Impingement

La sindrome da impingement è una sintomatologia che provoca dolore alla spalla e consiste nella compressione del tendine del muscolo sovraspinato durante il movimento di sollevamento del braccio e nella fase di ritorno alla posizione iniziale.

La spalla viene sostenuta dalla presenza di muscoli e tendini:

  • il sovraspinoso;
  • il sottospinato;
  • il piccolo rotondo;
  • il sottoscapolare.

L’insieme di muscoli, tendini e struttura articolare è chiamata cuffia dei rotatori.La causa principale della sindrome da impingement è lo squilibrio dei muscoli che sottendono ai movimenti della spalla.Il primo sintomo della sindrome da conflitto subacromiale è il dolore alla spalla. E’ un dolore presente sia di giorno che di notte, in particolare durante i movimenti o se si dorme sul fianco della spalla dolente.

Assieme al dolore inizia a manifestarsi una limitazione graduale del range di movimento, cioè pian piano ci si accorge che la spalla dolente si inizia a muovere sempre meno e con gesti più impacciati. I soggetti più colpiti sono uomini e donne di età superiore ai 50 anni che svolgono lavori manuali e attività sportive che prevedono il sollevamento ripetuto del braccio durante il giorno. È proprio la ripetizione di determinati gesti lavorativi o atletici come a provocare questo fenomeno.

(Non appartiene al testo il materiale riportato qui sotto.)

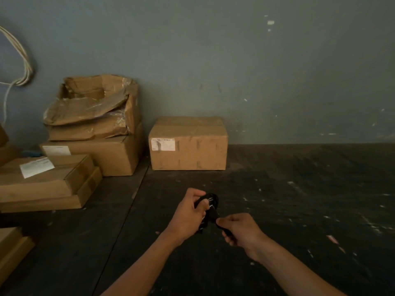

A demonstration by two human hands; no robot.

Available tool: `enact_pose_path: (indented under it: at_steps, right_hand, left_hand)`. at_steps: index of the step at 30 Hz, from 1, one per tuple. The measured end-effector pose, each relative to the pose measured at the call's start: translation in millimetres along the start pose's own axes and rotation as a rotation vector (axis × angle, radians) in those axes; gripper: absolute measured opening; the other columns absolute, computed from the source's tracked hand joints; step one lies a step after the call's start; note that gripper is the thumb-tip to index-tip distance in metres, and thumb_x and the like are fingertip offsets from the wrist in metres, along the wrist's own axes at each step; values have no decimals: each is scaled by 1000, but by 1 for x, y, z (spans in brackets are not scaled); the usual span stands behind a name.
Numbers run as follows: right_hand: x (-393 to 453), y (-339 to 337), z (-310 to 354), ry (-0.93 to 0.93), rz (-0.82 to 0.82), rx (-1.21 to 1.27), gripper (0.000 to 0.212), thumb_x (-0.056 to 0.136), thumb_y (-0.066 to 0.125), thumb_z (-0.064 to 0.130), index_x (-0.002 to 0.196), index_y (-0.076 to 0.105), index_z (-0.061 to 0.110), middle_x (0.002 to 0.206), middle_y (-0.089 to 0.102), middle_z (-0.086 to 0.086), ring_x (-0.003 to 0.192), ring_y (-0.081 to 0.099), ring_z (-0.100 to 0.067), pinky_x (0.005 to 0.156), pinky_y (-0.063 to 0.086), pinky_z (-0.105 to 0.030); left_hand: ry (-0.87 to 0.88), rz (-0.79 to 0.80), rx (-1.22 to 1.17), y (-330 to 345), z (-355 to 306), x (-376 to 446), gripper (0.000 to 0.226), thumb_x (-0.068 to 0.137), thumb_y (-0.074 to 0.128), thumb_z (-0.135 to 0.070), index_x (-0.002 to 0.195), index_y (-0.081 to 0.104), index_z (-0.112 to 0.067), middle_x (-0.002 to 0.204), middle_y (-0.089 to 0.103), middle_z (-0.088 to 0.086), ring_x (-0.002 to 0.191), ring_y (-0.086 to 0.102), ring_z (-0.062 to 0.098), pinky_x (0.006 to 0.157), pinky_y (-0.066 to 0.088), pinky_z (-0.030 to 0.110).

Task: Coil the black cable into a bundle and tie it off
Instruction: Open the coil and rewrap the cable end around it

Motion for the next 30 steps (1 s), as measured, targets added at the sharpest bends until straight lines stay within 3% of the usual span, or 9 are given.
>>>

Ci sono però anche altre cause che possono ridurre lo spazio acromiale e favorire la patologia:

  • avere un acromion uncinato o incurvato verso il basso che riduce lo spazio subacromiale in cui scorre il tendine del sovraspinato;
  • soffrire di tenosinovite o infiammazione ai tendini;
  • avere subito traumi;
  • soffrire di borsite alla spalla;
  • soffrire di artrosi;
  • avere la tendenza alla formazione di osteofiti.

I casi di impingement possono essere di tre gradi:

  1. edema ed emorragia: quando i danni sono provocati da traumi o iperattività
  2. borsiti e tendiniti
  3. tendinosi gravi e lesioni dei tessuti tendinei

I sintomi, più o meno intensi, premonitori della patologia sono:

  • dolore alla spalla e al braccio;
  • limitazione dei movimenti e delle funzionalità dell’arto;
  • rigidità nell’esecuzione dei movimenti;
  • dolore notturno in situazione di riposo e sonno difficoltoso;
  • eccessiva stanchezza e nervosismo;
  • atrofia muscolo-tendinea.
impingement

E’ importante diagnosticare e iniziare il trattamento di questa patologia il più precocemente possibile per velocizzare la ripresa e ottenere un pieno recupero della funzionalità della spalla. Il programma fisioterapico per la cura di questa patologia si basa sul trattamento dei sintomi infiammatori (es. terapie fisiche come la TECAR) e sulla ripresa della corretta funzionalità della spalla, per eliminare la causa del problema.

Un’ottima tecnica che ci può supportare nel trattamento è l’utilizzo della terapia manuale. Questa tecnica si basa sul concetto di “errore di posizione articolare”, cioè che la non corretta posizione dei capi articolari durante il movimento causa problemi al paziente. In questo caso le manovre volgeranno a correggere la risalita della testa omerale, cercando di ristabilire il giusto “centraggio” della testa omerale durante i movimenti ed evitando che torni l’infiammazione e il dolore conseguente.Il paziente partecipa in maniera attiva, aiutando il fisioterapista a capire quale è la giusta correzione per ridurre o togliere il dolore durante il movimento. E’ quindi importante che ci sia una ottima collaborazione fisioterapista/paziente per la riuscita della tecnica.

Le manovre vengono svolte con l’utilizzo di mani, pesi o corde e devono essere indolori per il paziente, che deve avvertire un rapido giovamento dal trattamento.

In aggiunta al trattamento, si può utilizzare il taping, applicato dal fisioterapista, per mantenere un ulteriore correzione della posizione articolare. per emettere una diagnosi certa di sindrome da impingement, è utile eseguire alcuni test,il più conosciuto è il test di Neer: l’ortopedico, alle spalle del paziente, stabilizza la scapola con una mano ed eleva il braccio del paziente. Questo movimento serve per escludere o per confermare il conflitto sub acromiale in caso di dolore. Tuttavia, a seguito di questa manovra, è necessario eseguire esami specialistici, quali la risonanza magnetica, la TAC o l’ecografia, al fine di valutare la gravità della situazione.